#### [Records to use]
┄┄┄┄┄┄┄┄┄┄┄┄┄┄┄┄┄┄┄┄
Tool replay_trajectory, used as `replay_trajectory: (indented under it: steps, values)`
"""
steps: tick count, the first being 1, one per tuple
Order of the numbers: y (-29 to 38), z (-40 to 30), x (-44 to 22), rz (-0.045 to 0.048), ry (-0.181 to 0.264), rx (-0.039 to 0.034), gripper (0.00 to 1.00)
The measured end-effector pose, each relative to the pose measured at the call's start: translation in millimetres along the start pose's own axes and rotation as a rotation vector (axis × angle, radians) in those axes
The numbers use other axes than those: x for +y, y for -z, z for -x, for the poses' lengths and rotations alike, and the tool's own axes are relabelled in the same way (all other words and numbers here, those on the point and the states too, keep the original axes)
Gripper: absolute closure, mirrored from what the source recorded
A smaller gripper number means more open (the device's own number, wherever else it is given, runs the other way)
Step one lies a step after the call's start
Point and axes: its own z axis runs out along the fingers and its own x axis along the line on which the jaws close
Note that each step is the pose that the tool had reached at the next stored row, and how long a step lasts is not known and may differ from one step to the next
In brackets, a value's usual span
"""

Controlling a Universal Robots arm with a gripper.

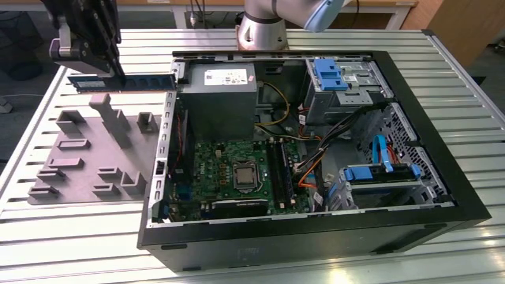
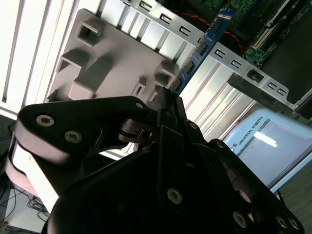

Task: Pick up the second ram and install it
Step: 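Pick up the second ram and move it above second insertion slot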

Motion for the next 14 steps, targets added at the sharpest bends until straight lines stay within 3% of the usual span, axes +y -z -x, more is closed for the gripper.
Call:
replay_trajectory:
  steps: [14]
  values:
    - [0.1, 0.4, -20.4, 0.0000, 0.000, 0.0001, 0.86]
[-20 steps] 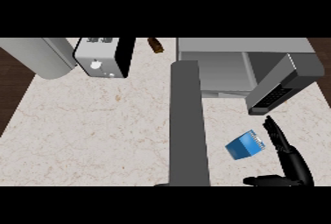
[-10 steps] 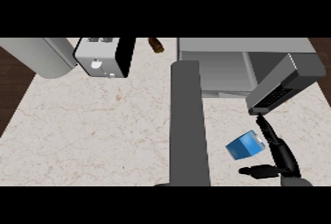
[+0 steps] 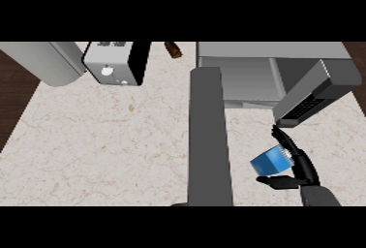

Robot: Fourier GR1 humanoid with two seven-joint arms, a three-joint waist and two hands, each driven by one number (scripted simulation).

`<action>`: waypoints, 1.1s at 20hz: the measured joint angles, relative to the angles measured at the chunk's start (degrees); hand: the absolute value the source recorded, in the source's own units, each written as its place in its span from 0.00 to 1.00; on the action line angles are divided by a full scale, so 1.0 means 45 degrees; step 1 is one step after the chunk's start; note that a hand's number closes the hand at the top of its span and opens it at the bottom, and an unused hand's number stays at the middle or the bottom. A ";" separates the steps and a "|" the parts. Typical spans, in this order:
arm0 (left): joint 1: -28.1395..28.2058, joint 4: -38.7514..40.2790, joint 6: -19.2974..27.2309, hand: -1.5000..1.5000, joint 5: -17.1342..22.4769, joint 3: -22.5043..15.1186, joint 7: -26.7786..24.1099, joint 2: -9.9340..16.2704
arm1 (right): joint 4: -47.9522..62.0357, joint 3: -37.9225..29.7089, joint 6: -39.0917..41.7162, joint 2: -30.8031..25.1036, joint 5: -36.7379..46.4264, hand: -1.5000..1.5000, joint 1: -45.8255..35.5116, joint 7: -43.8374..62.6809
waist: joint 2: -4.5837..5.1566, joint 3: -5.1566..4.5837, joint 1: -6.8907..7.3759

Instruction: Pick up the milk, place it into the microwave and close the microwave

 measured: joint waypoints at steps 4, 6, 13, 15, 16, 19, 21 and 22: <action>0.0097 -0.0113 0.0094 0.00 0.0254 0.0052 0.0281 0.0068 | 0.0928 0.0029 0.0104 0.0023 0.0003 1.00 -0.0490 -0.0097 | 0.0007 0.0005 0.0024; -0.0074 -0.0042 0.0136 0.00 0.0239 0.0104 0.0354 0.0146 | 0.1117 0.0176 0.0067 0.0090 0.0126 1.00 -0.0582 -0.0237 | -0.0002 -0.0009 0.0011; 0.0071 -0.0113 -0.0081 0.00 0.0513 0.0321 0.0483 0.0099 | 0.1473 -0.0046 -0.0410 0.0438 -0.0071 1.00 -0.0884 -0.0603 | -0.0006 -0.0022 0.0035; -0.0037 -0.0108 0.0083 0.00 0.0687 0.0380 0.0582 0.0272 | 0.1597 -0.0449 -0.0813 0.0623 -0.0372 1.00 -0.0921 -0.0681 | 0.0018 -0.0015 0.0049; 0.0075 -0.0097 -0.0012 0.00 0.0782 0.0422 0.0580 0.0236 | 0.1639 -0.0668 -0.1034 0.0716 -0.0547 1.00 -0.0896 -0.0690 | 0.0014 -0.0015 0.0055; 0.0227 -0.0023 -0.0264 0.00 0.0990 0.0544 0.0595 0.0257 | 0.1806 -0.1113 -0.1327 0.0972 -0.0914 1.00 -0.0985 -0.0860 | 0.0021 -0.0023 0.0078; 0.0211 -0.0159 -0.0139 0.00 0.1193 0.0600 0.0721 0.0341 | 0.1839 -0.1257 -0.1432 0.1155 -0.1060 1.00 -0.1133 -0.0918 | 0.0019 -0.0022 0.0056; 0.0155 -0.0084 -0.0045 0.00 0.1384 0.0681 0.0808 0.0529 | 0.1838 -0.1311 -0.1445 0.1232 -0.1122 1.00 -0.1326 -0.0901 | 0.0023 -0.0013 0.0055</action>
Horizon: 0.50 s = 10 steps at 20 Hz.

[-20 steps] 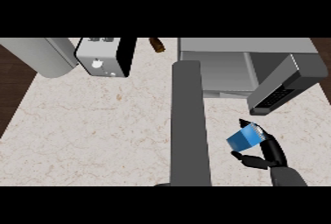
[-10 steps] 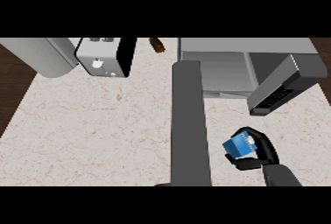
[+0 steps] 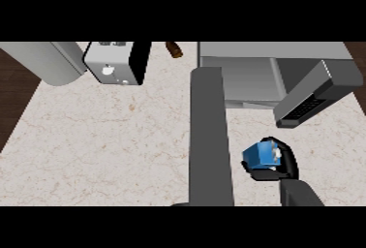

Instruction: Pick up the milk, place it into the microwave and close the microwave

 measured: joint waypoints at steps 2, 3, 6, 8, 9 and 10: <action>0.0024 0.0055 -0.0120 0.00 0.0067 0.0100 0.0043 -0.0064 | -0.0045 0.0033 -0.0060 0.0210 -0.0016 1.00 -0.0170 0.0011 | -0.0012 0.0003 -0.0026; -0.0147 0.0069 -0.0037 0.00 -0.0150 0.0002 0.0104 -0.0157 | -0.0012 0.0058 -0.0069 0.0153 0.0015 1.00 -0.0240 0.0006 | -0.0008 0.0007 -0.0041; -0.0233 0.0488 -0.0370 0.00 -0.0037 0.0202 0.0062 -0.0085 | 0.0043 0.0082 -0.0363 0.0283 0.0092 1.00 -0.0720 0.0113 | -0.0001 0.0010 -0.0021; -0.0350 0.0448 -0.0280 0.00 -0.0131 0.0183 0.0153 -0.0152 | 0.0017 0.0101 -0.0630 0.0396 0.0134 1.00 -0.0986 0.0200 | 0.0003 0.0011 -0.0026; -0.0272 0.0356 -0.0288 0.00 -0.0097 0.0207 0.0190 -0.0219 | 0.0039 0.0082 -0.0714 0.0324 0.0145 1.00 -0.1147 0.0242 | 0.0005 0.0014 -0.0007; -0.0259 0.0381 -0.0319 0.00 -0.0161 0.0121 0.0264 -0.0302 | -0.0061 0.0066 -0.0814 0.0282 0.0130 1.00 -0.1358 0.0349 | -0.0001 0.0013 -0.0027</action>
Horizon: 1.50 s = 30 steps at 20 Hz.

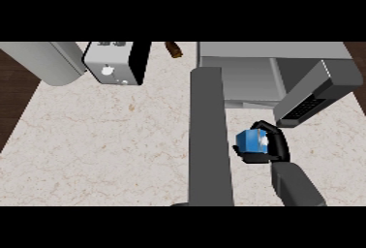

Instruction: Pick up the milk, place it into the microwave and close the microwave

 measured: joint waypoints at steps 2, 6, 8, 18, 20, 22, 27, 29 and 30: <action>-0.0100 0.0080 -0.0079 0.00 -0.0104 0.0020 0.0041 -0.0045 | 0.0006 -0.0044 -0.0265 0.0018 -0.0019 1.00 -0.0369 0.0149 | -0.0001 -0.0005 -0.0001; -0.0358 0.0131 -0.0056 0.00 -0.0372 -0.0035 0.0178 -0.0153 | 0.0228 -0.0130 -0.0592 -0.0178 -0.0044 1.00 -0.1416 0.0620 | 0.0022 -0.0001 0.0034; -0.0478 0.0178 -0.0067 0.00 -0.0424 -0.0014 0.0198 -0.0147 | 0.0442 -0.0197 -0.0593 -0.0591 -0.0042 1.00 -0.1911 0.0869 | 0.0043 0.0001 0.0086; -0.1436 0.0945 -0.0137 0.00 -0.0466 -0.0036 0.0307 0.0426 | 0.1545 -0.0379 -0.0955 -0.1819 0.0116 1.00 -0.4100 0.2524 | 0.0239 0.0020 0.0466; -0.1699 0.1010 -0.0123 0.00 -0.0567 -0.0091 0.0299 0.0508 | 0.1672 -0.0359 -0.1033 -0.2105 0.0200 1.00 -0.4406 0.2799 | 0.0295 0.0025 0.0557; -0.1816 0.1074 -0.0197 0.00 -0.0527 -0.0058 0.0247 0.0590 | 0.1769 -0.0261 -0.1586 -0.2211 0.0379 1.00 -0.4672 0.3056 | 0.0338 0.0026 0.0694; -0.2190 0.1338 -0.0222 0.00 -0.0572 -0.0216 0.0210 0.0638 | 0.1889 -0.0113 -0.2911 -0.2763 0.0735 1.00 -0.5111 0.3464 | 0.0528 0.0041 0.0987; -0.2408 0.1401 -0.0147 0.00 -0.0668 -0.0288 0.0251 0.0722 | 0.1947 -0.0101 -0.3333 -0.2873 0.0812 1.00 -0.5324 0.3658 | 0.0598 0.0049 0.1076; -0.2411 0.1426 -0.0168 0.00 -0.0648 -0.0322 0.0246 0.0693 | 0.1979 -0.0101 -0.3484 -0.2997 0.0845 1.00 -0.5345 0.3698 | 0.0620 0.0051 0.1140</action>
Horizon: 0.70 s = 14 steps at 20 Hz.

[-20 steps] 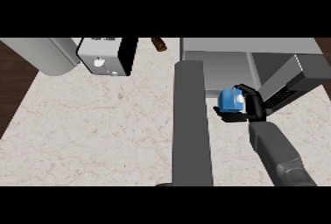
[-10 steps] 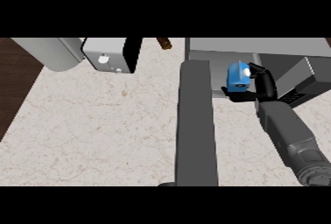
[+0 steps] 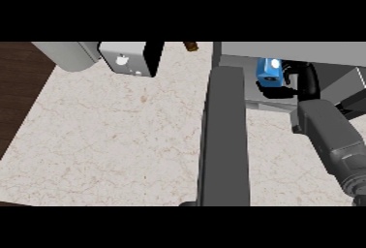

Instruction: Pick up the milk, place it into the microwave and close the microwave

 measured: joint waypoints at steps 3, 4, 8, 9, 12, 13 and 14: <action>-0.0222 0.0152 0.0008 0.00 0.0022 -0.0084 0.0046 0.0150 | 0.0089 -0.0040 -0.0267 -0.0323 0.0042 1.00 -0.0219 0.0232 | 0.0100 0.0014 0.0128; -0.0295 0.0182 0.0021 0.00 0.0036 -0.0054 0.0041 0.0219 | 0.0120 -0.0040 -0.0391 -0.0391 0.0067 1.00 -0.0239 0.0268 | 0.0128 0.0019 0.0188; -0.0514 0.0281 -0.0002 0.00 -0.0011 -0.0109 0.0057 0.0359 | 0.0294 -0.0193 -0.0779 -0.0533 -0.0038 1.00 -0.0217 0.0378 | 0.0139 -0.0027 0.0305; -0.0593 0.0307 0.0006 0.00 -0.0049 -0.0158 0.0064 0.0367 | 0.0325 -0.0243 -0.0882 -0.0537 -0.0081 1.00 -0.0238 0.0407 | 0.0144 -0.0032 0.0307; -0.0821 0.0420 0.0056 0.00 -0.0125 -0.0159 0.0057 0.0472 | 0.0415 -0.0379 -0.1014 -0.0590 -0.0219 1.00 -0.0245 0.0404 | 0.0154 -0.0064 0.0365; -0.0889 0.0497 0.0046 0.00 -0.0146 -0.0142 0.0047 0.0522 | 0.0441 -0.0435 -0.1067 -0.0618 -0.0277 1.00 -0.0253 0.0395 | 0.0162 -0.0068 0.0383; -0.0973 0.0568 0.0058 0.00 -0.0159 -0.0164 0.0054 0.0559 | 0.0483 -0.0500 -0.1106 -0.0636 -0.0353 1.00 -0.0280 0.0399 | 0.0168 -0.0070 0.0385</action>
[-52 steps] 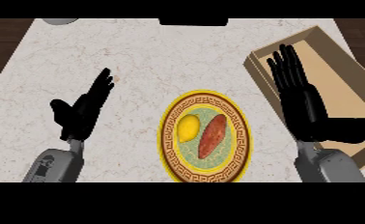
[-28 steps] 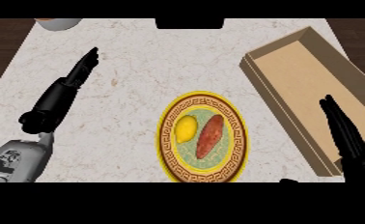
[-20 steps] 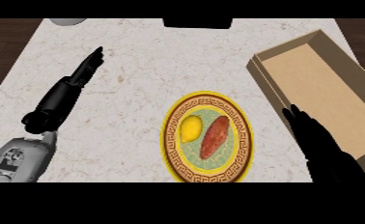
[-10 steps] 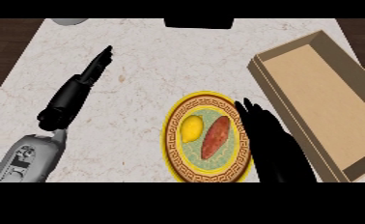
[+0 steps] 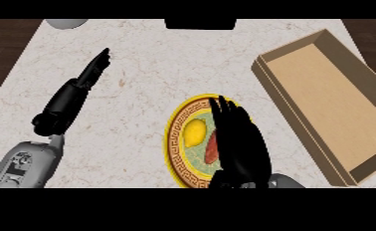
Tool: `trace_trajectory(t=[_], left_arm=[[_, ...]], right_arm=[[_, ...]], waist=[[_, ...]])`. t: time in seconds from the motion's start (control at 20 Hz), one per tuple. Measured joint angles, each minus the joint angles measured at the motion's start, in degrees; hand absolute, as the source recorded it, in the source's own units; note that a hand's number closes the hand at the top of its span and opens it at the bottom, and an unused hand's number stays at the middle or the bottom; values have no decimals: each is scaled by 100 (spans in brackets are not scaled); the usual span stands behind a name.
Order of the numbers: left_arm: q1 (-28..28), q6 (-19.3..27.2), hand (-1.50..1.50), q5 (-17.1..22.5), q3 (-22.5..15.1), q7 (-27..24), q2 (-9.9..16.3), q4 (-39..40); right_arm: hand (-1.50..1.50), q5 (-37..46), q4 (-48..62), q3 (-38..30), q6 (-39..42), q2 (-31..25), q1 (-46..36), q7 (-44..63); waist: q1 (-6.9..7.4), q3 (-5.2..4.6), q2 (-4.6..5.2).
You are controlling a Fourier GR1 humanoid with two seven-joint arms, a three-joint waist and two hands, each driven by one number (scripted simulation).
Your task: Pick the sweet potato from the plate and place it in the cardboard box
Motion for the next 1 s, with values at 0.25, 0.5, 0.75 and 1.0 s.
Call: trace_trajectory(t=[0.25, 0.5, 0.75, 1.0], left_arm=[[55, -30, 0, -31, 82, -16, 29, -35], [180, -83, 0, -29, 141, -44, 22, -132], [173, -63, 0, -126, 137, -10, -49, -132], [164, -153, 0, -110, 223, 31, -73, -162]], right_arm=[[-150, 384, 558, -21, 53, 382, -113, -27], [-150, 641, 939, -124, 163, 628, -100, -126], [-150, 844, 1371, -326, 285, 826, -76, -285], [-150, 1152, 1567, -401, 362, 991, 138, -454]], waist=[[-42, 8, -5], [-58, 11, -8], [-80, 14, -2], [-91, 16, -2]])
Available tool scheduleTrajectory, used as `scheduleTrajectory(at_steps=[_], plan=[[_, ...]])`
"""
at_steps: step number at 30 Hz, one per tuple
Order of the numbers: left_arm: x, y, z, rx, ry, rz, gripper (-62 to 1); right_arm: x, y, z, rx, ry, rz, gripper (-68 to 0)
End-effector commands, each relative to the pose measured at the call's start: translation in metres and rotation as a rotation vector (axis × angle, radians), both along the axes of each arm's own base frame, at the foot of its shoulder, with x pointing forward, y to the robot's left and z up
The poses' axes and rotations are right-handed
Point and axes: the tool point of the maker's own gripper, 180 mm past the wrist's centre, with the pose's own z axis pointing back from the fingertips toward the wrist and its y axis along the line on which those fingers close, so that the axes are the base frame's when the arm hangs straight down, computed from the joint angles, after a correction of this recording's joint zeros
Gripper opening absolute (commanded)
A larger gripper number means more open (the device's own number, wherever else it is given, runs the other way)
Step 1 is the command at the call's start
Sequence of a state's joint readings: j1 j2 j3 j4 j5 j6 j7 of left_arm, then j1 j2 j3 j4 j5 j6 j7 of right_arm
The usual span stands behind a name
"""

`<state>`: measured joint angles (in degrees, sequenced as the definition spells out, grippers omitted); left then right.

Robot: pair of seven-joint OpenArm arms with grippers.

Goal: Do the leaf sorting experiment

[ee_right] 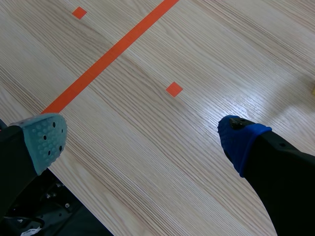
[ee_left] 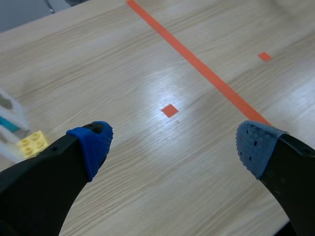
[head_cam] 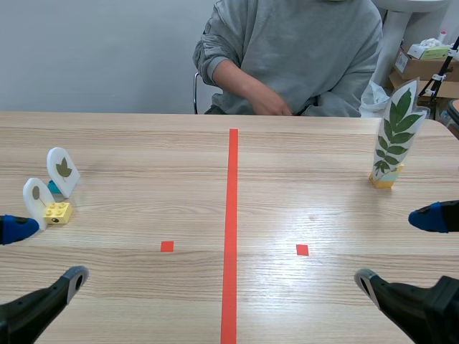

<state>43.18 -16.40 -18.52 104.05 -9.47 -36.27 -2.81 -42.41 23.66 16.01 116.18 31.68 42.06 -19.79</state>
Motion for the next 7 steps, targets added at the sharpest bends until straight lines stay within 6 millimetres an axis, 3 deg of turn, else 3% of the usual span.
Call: scheduleTrajectory(at_steps=[1, 7], plan=[[-0.001, -0.002, 0.003, -0.017, 0.000, 0.000, -7.1, 0.004, -0.001, 0.006, 0.003, -0.025, 0.013, -3.7], [-0.017, -0.019, 0.014, -0.035, 0.038, -0.040, -7.1, 0.004, -0.001, 0.006, 0.004, -0.026, 0.013, -3.7]])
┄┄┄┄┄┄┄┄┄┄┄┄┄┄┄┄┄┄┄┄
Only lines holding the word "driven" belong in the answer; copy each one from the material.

Robot: Fourier GR1 humanoid with two seven-joint arms, a three-joint waist and two hands, each driven by one number (scripted simulation).
You are controlling a Fourier GR1 humanoid with two seven-joint arms, a three-joint waist and two hands, each driven by one number (scripted simulation).

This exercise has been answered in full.